BRIEF:
The copy you give must match the listing below exactly and contain no pictures.

GIVEN DATA:
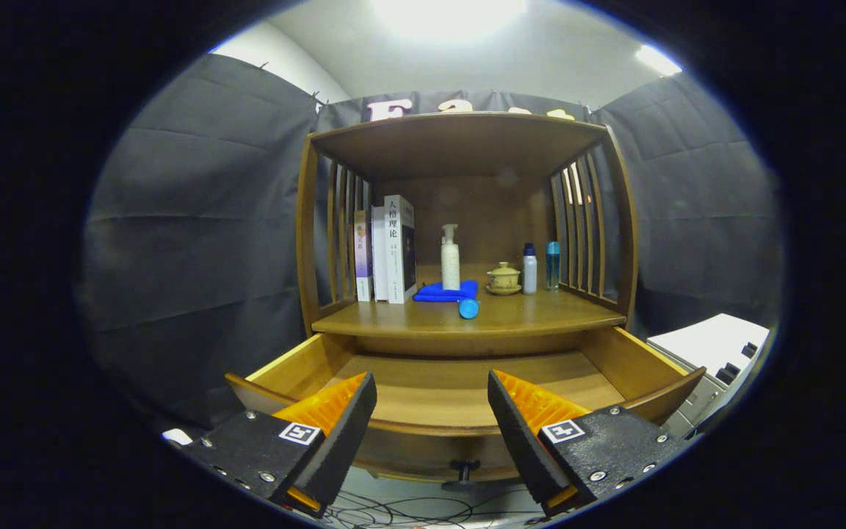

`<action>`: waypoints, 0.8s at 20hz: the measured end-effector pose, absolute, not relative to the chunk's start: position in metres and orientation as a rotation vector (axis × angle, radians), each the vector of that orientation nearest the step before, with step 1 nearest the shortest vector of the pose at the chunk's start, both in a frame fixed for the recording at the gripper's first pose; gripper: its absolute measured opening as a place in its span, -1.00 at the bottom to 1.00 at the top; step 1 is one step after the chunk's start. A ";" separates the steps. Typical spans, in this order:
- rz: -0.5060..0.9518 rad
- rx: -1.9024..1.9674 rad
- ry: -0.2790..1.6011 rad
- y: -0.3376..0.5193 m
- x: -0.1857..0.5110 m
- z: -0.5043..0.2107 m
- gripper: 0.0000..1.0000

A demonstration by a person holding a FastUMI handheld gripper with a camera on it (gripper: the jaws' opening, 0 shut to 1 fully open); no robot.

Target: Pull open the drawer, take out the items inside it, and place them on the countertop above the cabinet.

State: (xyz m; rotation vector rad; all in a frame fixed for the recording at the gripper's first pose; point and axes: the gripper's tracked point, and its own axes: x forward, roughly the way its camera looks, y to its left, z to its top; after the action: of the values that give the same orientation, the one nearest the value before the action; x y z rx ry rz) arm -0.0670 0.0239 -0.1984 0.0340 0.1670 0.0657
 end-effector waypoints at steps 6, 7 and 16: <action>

RESULT OF THE TASK:
`<action>`: waypoints, 0.8s at 20hz: the measured end-effector pose, absolute, not relative to the chunk's start: position in metres and orientation as a rotation vector (axis × angle, radians), each the vector of that orientation nearest the step before, with step 1 nearest the shortest vector of the pose at the chunk's start, both in a frame fixed for the recording at the gripper's first pose; gripper: its absolute measured opening as a place in its span, -1.00 at the bottom to 1.00 at the top; step 1 is one step after the chunk's start. A ";" separates the steps. Typical spans, in this order:
- rz: -0.5060..0.9518 rad
- rx: -1.9024..1.9674 rad
- ry: -0.2790..1.6011 rad
- y: -0.3376..0.5193 m
- x: -0.1857..0.5110 m
- z: -0.5043..0.2107 m
- gripper: 0.0000..1.0000

A demonstration by a person holding a FastUMI handheld gripper with a camera on it (gripper: the jaws' opening, 0 shut to 1 fully open); no robot.

Target: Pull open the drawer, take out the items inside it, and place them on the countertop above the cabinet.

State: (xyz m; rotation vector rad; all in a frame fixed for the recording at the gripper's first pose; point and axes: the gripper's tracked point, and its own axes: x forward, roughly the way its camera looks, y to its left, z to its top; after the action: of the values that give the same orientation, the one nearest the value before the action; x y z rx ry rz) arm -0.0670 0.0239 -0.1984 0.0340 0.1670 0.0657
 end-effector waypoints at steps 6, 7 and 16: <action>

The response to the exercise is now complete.